Jared set his coffee aside, linked his fingers. “You arrest them, I represent them. That’s why it’s called law and order.”
“Right. How could I forget? So?”
“So. I had a meeting with the warden, and as he’s aware that I’m Cassie’s lawyer, he felt it reasonable to pass some news on to me.”
Devin’s mouth thinned. “Dolin.”
“Yeah, Joe Dolin.”
“He’s not up for a parole hearing for another eighteen months.” Devin knew the exact day, to the hour.
“That’s right. It seems that after a difficult period of adjustment, during which Joe was a disciplinary problem, he’s become a model prisoner.”
“I’ll bet.”
Jared recognized the bitterness in the tone, understood it perfectly. “We know he’s a bastard, Devin, but the point here is, he’s playing the game. And he’s playing it well.”
“He won’t make parole, not the first time at bat. I’ll make sure of it.”
“Parole’s not the issue. Yet. He’s been put on work release.”
“The hell he has!”
“As of this week. I argued against it. I pointed out the fact that he’ll be only a matter of miles from Cassie, his history of violence, his ties to the town.” Feeling helpless, Jared unlinked his hands, held them palms up. “I got shot down. He’ll be supervised, along with the rest of the crew. We need the work release program, need the park and the roads cleaned and maintained, and this is a cheap way to handle it. Letting cooperative prisoners serve the community is a solid method of rehabilitation.”
“And when they take a hike from trash detail?” Devin was pacing now, eyes fiery. “It happens. Two or three times a year, at least, it happens. I hauled one back myself last fall.”
“It happens,” Jared agreed. “They rarely get far. They’re pretty easy to spot in the prison uniform, and most of them don’t know the area.”
“Dolin knows the damn area.”
“You’re not going to get any arguments from me. I’m going to fight it, Devin. But it’s not going to be easy. Not when Cassie’s own mother has been writing the warden in Joe’s defense.”

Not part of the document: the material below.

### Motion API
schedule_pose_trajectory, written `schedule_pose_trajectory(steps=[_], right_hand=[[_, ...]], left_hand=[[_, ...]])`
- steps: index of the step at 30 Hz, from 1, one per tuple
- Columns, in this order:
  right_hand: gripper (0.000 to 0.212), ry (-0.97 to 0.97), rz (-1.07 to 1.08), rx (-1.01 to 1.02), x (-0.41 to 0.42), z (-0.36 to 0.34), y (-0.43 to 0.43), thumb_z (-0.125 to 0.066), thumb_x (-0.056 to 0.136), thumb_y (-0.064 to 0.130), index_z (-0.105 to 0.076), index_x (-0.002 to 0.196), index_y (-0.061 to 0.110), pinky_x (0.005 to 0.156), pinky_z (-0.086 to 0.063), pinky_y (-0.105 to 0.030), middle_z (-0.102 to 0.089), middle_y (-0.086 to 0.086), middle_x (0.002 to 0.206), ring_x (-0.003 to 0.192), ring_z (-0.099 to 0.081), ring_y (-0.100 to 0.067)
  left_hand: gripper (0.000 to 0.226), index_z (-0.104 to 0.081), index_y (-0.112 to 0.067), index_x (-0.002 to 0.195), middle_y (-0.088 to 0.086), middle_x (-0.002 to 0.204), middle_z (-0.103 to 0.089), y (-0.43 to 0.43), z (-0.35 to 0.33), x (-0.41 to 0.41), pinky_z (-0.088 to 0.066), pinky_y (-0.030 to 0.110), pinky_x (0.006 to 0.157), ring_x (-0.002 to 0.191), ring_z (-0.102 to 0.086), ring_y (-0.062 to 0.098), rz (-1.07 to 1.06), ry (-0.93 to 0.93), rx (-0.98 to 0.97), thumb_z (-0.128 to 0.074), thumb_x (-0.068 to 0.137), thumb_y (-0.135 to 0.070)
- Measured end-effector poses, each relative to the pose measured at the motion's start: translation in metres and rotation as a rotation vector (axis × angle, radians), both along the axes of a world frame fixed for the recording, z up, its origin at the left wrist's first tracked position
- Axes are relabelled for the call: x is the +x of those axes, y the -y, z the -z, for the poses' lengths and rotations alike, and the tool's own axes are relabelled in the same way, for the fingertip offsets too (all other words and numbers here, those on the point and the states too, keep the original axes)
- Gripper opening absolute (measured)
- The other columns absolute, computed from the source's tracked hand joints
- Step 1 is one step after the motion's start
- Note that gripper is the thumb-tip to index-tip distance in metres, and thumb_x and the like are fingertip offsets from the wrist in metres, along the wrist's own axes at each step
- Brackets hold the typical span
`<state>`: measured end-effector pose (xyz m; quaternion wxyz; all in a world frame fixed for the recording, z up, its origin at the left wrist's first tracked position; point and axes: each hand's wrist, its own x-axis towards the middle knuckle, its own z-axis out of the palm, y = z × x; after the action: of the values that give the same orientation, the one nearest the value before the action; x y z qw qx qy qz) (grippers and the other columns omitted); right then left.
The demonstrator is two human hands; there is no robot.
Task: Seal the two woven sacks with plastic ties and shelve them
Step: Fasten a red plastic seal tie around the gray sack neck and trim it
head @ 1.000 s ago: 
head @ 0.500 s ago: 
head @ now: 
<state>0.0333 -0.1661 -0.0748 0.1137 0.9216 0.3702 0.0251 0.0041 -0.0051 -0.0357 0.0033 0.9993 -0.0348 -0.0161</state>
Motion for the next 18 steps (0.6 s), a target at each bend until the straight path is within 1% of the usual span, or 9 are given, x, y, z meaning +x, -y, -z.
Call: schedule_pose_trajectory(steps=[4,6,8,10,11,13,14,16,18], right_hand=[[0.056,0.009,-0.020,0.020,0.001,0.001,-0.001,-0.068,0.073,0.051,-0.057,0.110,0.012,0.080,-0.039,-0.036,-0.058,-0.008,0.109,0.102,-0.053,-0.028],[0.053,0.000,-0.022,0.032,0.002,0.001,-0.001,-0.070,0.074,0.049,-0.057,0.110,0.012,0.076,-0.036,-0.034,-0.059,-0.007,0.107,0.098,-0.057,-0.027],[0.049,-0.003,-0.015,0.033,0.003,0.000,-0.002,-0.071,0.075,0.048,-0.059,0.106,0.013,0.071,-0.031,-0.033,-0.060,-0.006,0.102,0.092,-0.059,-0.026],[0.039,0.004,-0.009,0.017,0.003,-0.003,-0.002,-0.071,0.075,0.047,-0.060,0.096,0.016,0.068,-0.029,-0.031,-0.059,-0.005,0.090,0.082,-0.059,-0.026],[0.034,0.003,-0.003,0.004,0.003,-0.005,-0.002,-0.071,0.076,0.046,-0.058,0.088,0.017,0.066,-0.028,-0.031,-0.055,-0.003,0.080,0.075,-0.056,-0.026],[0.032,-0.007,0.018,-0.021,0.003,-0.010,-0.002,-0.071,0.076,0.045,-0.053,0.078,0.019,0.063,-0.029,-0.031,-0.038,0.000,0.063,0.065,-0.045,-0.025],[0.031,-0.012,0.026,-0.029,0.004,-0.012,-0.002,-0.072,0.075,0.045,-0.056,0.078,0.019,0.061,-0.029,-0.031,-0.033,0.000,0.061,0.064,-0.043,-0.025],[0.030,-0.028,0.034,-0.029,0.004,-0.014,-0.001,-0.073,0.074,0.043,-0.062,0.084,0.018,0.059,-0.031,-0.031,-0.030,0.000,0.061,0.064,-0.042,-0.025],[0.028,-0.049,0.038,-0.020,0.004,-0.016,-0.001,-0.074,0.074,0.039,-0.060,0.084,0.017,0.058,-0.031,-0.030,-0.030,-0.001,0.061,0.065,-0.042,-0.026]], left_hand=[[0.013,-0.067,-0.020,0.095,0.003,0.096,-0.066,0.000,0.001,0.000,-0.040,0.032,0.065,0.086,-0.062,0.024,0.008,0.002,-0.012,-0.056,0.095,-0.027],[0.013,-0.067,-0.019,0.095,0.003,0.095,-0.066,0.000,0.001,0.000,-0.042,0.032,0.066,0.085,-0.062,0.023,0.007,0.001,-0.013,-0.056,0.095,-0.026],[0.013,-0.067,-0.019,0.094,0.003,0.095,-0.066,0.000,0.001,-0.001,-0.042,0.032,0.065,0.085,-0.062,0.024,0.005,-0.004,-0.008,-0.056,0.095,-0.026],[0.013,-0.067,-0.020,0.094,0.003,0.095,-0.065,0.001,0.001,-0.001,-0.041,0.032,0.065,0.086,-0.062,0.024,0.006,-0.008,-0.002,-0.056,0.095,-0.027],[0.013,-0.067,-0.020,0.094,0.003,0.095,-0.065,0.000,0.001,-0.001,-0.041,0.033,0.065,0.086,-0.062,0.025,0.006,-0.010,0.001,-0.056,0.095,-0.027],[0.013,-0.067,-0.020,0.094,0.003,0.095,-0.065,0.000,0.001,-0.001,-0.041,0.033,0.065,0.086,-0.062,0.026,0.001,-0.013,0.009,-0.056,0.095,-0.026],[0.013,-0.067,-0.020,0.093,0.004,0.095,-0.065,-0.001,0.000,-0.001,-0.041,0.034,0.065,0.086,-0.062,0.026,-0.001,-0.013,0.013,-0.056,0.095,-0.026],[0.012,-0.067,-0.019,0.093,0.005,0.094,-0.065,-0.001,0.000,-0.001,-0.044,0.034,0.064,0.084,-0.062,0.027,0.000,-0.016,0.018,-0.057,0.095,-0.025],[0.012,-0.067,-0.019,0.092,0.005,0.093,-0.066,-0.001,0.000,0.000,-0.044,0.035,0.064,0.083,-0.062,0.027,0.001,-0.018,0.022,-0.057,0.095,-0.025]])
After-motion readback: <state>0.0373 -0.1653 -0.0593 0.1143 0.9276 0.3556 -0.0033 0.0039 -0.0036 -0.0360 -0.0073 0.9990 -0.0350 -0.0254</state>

“That bitch.” Devin’s hands curled into fists. “She knows what he did to Cassie. Cassie,” he repeated, and scrubbed his hands over his face. “She’s just starting to pull things together. What the hell is this going to do to her?”
“I’m heading over there now to tell her.”
“No.” Devin dropped his hands. “I’ll tell her. You go file papers, or whatever you have to do to turn this thing around. I want that son of a bitch locked up, twenty-four hours a day.”
“They’ve got a crew out on 34 right now. Trash detail. He’s on it.”
“Fine.” Devin headed for the door. “That’s just fine.”
It didn’t take him long to get there, or to spot the bright orange vests of the road crew. Devin pulled to the shoulder behind a pickup truck where bags of trash were already heaped.
He got out of his car, leaned against the hood and watched Joe Dolin.
The sixteen months in prison hadn’t taken off any of his bulk, Devin noted. He was a big man, thick, burly. He’d been going to fat before his arrest. From the look of him, he’d been busy turning that fat into muscle.
The prison system approved of physical fitness.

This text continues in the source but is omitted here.